Pick out each line with the word "hand" from the material that follows.
Start of Data records
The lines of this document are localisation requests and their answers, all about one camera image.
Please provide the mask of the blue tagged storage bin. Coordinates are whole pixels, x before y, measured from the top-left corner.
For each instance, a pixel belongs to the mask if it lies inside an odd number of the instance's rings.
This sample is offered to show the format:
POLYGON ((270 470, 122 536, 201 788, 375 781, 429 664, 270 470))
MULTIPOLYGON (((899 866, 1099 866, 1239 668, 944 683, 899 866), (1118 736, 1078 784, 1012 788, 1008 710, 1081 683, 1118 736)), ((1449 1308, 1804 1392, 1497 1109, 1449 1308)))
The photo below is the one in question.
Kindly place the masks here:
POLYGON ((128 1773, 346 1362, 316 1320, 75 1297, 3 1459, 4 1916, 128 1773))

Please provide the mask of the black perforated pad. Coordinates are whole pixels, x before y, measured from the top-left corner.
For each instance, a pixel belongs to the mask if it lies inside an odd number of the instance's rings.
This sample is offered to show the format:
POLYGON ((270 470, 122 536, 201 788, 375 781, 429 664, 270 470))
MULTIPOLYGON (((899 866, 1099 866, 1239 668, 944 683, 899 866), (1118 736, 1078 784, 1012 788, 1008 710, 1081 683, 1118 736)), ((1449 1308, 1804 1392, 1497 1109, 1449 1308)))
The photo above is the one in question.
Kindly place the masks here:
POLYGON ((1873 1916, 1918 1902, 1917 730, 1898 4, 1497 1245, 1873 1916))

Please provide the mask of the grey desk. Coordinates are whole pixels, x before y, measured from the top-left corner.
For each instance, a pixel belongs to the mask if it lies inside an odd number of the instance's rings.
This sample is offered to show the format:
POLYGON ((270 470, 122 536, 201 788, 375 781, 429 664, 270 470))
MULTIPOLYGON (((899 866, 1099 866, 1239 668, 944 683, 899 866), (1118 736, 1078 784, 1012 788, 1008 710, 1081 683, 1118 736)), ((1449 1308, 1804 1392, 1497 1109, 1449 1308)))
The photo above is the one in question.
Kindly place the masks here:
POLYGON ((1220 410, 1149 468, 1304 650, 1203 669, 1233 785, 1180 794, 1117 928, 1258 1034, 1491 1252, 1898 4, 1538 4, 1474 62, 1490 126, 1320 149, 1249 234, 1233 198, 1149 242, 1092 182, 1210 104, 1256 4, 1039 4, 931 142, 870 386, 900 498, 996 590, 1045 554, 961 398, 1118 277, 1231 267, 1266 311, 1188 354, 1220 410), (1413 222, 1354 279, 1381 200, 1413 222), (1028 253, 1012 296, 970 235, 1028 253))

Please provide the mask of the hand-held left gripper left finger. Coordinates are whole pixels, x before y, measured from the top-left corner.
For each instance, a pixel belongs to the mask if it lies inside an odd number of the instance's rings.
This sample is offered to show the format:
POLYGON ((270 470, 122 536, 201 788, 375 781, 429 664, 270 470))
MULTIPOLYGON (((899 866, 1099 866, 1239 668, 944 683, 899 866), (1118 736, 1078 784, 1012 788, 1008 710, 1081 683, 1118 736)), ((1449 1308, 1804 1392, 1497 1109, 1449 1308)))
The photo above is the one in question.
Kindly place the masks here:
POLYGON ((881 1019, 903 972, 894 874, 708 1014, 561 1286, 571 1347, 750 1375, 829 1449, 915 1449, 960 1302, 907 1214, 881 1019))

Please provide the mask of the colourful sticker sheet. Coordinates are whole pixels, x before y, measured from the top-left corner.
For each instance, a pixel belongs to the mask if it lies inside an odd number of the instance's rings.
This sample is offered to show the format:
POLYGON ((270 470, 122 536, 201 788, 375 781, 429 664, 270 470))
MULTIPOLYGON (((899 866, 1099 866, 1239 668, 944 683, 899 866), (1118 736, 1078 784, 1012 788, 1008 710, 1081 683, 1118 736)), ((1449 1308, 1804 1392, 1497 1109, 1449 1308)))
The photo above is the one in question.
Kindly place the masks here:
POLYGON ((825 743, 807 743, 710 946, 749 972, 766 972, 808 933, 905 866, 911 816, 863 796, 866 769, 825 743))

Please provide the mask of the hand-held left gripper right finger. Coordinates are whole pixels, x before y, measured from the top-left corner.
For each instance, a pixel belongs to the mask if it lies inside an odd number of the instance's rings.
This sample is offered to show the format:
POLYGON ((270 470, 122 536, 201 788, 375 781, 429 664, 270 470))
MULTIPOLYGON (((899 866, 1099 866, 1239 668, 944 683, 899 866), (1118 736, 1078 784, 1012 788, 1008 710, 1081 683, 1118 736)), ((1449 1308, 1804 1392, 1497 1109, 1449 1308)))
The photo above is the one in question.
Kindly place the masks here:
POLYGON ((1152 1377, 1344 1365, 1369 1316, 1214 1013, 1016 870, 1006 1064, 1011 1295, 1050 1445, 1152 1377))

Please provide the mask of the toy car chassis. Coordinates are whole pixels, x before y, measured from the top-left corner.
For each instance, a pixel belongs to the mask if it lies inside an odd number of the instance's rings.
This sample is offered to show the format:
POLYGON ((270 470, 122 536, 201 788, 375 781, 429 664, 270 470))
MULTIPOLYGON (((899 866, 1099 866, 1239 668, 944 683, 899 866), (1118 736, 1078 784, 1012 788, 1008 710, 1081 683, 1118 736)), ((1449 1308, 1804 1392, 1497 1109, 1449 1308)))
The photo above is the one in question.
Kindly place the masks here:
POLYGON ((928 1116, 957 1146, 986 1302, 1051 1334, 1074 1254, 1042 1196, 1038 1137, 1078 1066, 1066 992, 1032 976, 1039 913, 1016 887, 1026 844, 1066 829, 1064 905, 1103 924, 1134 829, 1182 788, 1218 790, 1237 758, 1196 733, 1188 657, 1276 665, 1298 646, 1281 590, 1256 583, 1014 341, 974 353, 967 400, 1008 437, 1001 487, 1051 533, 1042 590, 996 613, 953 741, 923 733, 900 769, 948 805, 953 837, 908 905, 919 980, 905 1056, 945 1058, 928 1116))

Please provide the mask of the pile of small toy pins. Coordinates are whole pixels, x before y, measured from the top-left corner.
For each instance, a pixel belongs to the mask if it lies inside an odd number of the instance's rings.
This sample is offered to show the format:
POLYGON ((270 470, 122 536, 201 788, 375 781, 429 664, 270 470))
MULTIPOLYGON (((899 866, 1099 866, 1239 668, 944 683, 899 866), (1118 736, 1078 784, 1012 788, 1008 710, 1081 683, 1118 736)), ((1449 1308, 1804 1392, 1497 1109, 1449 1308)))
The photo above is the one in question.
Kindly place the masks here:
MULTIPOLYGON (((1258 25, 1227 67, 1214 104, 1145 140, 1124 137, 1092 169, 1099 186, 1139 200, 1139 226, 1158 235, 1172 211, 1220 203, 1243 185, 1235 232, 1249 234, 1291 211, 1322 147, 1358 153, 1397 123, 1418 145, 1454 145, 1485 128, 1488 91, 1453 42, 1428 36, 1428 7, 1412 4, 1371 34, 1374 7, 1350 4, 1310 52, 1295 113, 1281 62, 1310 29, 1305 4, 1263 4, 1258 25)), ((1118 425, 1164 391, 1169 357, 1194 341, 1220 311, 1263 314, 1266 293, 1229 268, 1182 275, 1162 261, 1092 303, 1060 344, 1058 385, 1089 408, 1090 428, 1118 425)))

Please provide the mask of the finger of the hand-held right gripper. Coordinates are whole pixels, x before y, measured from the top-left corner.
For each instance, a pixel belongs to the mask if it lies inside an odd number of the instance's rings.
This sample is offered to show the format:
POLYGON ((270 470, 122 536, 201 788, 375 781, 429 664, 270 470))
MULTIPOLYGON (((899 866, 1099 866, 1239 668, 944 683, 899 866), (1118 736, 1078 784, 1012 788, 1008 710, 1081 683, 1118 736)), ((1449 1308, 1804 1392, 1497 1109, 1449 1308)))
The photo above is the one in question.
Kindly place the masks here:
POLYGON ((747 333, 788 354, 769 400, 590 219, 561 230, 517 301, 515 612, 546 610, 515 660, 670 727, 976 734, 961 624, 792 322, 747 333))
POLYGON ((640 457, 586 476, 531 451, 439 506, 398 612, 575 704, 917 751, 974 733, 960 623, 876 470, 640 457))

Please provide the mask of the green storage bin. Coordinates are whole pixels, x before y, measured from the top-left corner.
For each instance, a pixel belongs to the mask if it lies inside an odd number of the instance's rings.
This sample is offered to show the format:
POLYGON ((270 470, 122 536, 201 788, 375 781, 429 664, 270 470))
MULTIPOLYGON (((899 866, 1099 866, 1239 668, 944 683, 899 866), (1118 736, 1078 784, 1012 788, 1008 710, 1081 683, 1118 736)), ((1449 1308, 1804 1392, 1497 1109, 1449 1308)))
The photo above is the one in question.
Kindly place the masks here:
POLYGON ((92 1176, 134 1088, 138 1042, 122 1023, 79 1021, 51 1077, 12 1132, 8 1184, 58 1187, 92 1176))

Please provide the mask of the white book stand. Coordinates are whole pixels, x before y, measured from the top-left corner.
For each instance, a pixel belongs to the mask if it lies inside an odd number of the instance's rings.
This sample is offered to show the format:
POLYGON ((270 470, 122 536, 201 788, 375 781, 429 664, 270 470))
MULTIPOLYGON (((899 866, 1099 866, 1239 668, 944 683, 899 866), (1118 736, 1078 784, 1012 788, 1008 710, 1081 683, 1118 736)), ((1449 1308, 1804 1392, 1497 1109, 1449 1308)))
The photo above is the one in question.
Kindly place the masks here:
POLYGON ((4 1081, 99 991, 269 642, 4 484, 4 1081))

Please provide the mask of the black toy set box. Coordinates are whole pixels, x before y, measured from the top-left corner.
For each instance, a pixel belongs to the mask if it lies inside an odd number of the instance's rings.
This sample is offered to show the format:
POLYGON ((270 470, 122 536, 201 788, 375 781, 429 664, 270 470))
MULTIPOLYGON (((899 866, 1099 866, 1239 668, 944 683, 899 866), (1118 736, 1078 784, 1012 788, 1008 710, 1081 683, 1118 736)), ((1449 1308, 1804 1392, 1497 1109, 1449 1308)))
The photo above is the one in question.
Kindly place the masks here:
End of Data records
• **Response to the task**
Please provide the mask of the hand-held left gripper left finger. Coordinates are whole pixels, x before y, measured from the top-left corner.
Please provide the mask of the hand-held left gripper right finger. Coordinates are whole pixels, x before y, measured from the top-left corner.
Please provide the mask of the finger of the hand-held right gripper. Coordinates are whole pixels, x before y, measured from the top-left corner.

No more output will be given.